Des milliers de plumes d’ibis rouge, patiemment assemblées avec des fibres naturelles par des mains anonymes au XVIe ou au XVIIe siècle, composent un ondoyant manteau destiné aux cérémonies des Tupinambá, tribus d’Amazonie autrefois redoutées pour leur cannibalisme. Onze de ces fragiles parures ont survécu jusqu’à nos jours. Pour rendre hommage à leurs créateurs inconnus, l’artiste et activiste Glicéria Tupinambá en a fabriqué une nouvelle, qui fut présentée à la Biennale de Venise en 2024, afin de dénoncer l’extermination des peuples autochtones consécutive à la découverte du Brésil par Pedro Álvares Cabral, en 1500. Entre photographies anciennes et vidéo signée Fernanda Liberti – où « l’artiviste », vue de haut, danse de manière hypnotique avec une telle cape –, se manifeste une quête des origines qui sous-tend tout le parcours, fait de près de 300 pièces. Qui a tissé, fabriqué, forgé, découpé, cousu ou dessiné tel ou tel objet ? Le sait-on, même ?

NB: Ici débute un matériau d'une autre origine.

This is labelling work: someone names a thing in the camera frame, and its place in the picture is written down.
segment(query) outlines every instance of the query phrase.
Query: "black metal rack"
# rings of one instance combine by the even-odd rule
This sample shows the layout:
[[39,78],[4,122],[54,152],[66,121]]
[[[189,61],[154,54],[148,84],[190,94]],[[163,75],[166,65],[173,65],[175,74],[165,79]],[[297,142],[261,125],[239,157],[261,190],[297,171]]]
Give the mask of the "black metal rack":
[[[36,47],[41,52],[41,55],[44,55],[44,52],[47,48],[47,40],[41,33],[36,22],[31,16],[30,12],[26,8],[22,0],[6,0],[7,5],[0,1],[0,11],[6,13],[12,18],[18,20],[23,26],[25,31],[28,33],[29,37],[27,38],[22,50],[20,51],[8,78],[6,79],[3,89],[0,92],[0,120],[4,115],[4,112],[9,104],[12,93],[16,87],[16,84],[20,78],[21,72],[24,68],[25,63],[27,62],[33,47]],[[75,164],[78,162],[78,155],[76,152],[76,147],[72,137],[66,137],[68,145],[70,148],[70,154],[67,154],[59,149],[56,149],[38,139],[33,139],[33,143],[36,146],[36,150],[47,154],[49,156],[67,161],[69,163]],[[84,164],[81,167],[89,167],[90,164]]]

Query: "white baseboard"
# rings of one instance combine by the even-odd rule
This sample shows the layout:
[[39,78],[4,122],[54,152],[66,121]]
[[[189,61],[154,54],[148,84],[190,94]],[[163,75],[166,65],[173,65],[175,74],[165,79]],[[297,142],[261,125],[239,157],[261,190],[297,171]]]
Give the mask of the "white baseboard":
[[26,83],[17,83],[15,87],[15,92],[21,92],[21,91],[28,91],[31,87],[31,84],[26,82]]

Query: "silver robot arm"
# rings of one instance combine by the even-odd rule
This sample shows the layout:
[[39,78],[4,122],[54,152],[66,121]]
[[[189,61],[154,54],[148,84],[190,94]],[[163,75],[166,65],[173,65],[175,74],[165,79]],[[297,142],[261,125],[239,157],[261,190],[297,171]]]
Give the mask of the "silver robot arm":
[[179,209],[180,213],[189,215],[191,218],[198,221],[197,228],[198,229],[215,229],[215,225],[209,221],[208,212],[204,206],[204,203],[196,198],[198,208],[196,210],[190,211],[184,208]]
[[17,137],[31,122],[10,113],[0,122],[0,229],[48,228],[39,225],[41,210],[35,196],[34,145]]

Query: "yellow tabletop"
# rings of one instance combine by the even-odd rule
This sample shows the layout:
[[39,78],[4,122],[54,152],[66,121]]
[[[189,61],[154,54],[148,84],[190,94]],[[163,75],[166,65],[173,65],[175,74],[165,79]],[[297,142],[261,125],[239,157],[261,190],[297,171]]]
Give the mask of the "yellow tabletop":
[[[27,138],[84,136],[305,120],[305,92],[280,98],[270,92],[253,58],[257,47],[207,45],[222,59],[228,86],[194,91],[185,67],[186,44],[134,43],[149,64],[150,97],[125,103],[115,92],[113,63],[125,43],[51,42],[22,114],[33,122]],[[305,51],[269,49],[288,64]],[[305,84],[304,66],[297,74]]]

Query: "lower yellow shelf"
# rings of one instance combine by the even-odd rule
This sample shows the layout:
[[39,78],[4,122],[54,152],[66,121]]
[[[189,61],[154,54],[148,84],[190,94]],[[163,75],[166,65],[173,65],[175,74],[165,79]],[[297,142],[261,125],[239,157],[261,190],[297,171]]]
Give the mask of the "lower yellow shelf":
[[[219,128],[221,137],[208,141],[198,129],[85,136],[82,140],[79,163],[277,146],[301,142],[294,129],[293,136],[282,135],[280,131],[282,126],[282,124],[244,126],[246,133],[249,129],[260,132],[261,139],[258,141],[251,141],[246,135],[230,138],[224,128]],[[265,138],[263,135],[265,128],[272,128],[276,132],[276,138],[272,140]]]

Extrêmement dense, cette exposition permet, par exemple, de découvrir la famille d’Augusto Kuiru, qui a régulièrement accueilli l’ethnologue Jürg Gasché depuis la fin des années 1960 lors de ses séjours de recherche chez les Murui, en Colombie. Ils fabriquèrent de nombreux objets pour lui, afin que les musées puissent témoigner de leur mode de vie montrant la place des communautés indigènes (et la nécessité de traiter avec elles sur un pied d’égalité) dans la recherche : de la flûte-appât pour tapir à l’incroyable poutre de danse destinée au cycle du Yadiko – rituel où sont remerciés humains, animaux, plantes et autres êtres permettant de renouveler les relations vitales entre les différentes formes d’existence –, des dizaines d’artefacts sont présentés. On aime aussi beaucoup les tableaux de la coopérative Tingatinga, en Tanzanie, composant un courant artistique « naïf » où les animaux possèdent une place centrale, à l’image du génial village peint par John Kilaka… Bien souvent cependant, les noms et les biographies des créateurs demeurent inconnus. Une immense tenture « qalamkari » iranienne tissée dans un atelier communautaire autour de 1900, les marionnettes javanaises de Ki Catur Kuncoro – entre motifs traditionnels et représentation de… Lady Gaga – ou encore une série de cuillères des années 1880, venues du Cameroun : si les objets sont fascinants, les mondes qu’ils évoquent le sont tout autant. Ils nous questionnent par ricochet sur les conditions de production des biens de consommation contemporains.